- [PROBLEM DETAILS]: Write out the line that contains "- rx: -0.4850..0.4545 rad", then every following line to the end of the records below, with no other lines and no changes.

[Source records]
Content starts
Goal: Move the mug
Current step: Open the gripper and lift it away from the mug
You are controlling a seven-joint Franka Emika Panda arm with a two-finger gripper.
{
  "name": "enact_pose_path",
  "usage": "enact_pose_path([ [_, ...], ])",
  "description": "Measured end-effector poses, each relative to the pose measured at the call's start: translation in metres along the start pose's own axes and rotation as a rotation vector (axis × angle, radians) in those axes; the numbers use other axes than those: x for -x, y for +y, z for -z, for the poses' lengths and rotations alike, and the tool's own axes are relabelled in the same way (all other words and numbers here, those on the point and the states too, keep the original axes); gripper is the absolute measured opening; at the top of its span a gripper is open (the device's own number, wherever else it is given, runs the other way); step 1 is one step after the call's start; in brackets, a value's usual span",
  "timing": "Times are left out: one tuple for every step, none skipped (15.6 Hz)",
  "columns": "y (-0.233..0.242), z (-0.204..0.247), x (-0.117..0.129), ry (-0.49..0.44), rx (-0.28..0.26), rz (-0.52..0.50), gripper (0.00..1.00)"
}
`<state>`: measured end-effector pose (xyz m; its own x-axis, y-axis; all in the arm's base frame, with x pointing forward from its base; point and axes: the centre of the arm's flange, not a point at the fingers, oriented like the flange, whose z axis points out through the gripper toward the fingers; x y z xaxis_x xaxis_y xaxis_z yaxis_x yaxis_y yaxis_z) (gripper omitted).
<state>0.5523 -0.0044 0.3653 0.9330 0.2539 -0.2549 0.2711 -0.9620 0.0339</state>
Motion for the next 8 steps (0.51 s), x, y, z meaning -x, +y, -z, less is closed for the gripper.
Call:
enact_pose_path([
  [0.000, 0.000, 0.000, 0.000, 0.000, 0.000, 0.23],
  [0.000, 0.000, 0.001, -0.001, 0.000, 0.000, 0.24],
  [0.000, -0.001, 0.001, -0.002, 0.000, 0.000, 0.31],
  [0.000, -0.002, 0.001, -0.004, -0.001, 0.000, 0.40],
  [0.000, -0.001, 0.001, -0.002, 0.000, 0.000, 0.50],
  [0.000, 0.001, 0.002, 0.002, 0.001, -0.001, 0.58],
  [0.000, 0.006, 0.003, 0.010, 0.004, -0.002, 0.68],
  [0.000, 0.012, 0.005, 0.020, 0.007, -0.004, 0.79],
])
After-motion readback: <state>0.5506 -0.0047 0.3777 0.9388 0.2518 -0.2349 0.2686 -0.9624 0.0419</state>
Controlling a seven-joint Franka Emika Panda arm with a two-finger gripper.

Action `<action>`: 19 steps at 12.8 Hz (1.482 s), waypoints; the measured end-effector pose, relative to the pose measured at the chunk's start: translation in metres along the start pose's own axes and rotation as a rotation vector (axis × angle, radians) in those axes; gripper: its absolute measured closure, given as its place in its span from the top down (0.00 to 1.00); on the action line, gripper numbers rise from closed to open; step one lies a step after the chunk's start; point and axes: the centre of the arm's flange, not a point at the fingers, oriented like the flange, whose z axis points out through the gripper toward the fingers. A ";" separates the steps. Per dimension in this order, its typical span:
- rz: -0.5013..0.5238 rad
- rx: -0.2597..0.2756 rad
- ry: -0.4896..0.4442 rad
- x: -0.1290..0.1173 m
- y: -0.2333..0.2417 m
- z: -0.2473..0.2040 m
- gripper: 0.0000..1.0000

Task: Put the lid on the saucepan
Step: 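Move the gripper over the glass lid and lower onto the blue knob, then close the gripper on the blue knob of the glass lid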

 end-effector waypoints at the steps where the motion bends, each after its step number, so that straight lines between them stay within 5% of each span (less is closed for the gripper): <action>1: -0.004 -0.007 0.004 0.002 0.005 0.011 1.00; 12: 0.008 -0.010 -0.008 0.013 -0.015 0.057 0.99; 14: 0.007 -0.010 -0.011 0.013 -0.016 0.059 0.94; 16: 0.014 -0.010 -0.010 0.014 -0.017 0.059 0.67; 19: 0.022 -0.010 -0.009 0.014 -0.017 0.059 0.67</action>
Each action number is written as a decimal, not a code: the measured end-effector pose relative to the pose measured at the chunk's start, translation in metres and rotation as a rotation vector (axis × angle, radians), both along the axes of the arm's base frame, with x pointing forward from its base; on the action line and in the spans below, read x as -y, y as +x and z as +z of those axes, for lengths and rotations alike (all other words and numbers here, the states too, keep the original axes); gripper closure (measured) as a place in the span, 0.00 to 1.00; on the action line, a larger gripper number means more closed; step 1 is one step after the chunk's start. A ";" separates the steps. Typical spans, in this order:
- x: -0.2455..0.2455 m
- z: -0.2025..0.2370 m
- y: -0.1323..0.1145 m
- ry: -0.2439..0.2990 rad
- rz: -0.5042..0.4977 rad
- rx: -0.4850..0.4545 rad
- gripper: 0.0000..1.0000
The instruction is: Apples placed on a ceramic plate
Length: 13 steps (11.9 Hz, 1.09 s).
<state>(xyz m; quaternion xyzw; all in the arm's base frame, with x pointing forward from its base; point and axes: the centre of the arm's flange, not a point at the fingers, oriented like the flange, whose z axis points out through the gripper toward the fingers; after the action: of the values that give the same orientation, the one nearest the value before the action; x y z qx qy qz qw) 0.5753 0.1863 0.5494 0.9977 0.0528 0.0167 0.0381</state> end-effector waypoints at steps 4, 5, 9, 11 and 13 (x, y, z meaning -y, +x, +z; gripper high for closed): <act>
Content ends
- [TASK RESULT]:
- rx: -0.4850..0.4545 rad
- gripper: 0.0000..1.0000
The instruction is: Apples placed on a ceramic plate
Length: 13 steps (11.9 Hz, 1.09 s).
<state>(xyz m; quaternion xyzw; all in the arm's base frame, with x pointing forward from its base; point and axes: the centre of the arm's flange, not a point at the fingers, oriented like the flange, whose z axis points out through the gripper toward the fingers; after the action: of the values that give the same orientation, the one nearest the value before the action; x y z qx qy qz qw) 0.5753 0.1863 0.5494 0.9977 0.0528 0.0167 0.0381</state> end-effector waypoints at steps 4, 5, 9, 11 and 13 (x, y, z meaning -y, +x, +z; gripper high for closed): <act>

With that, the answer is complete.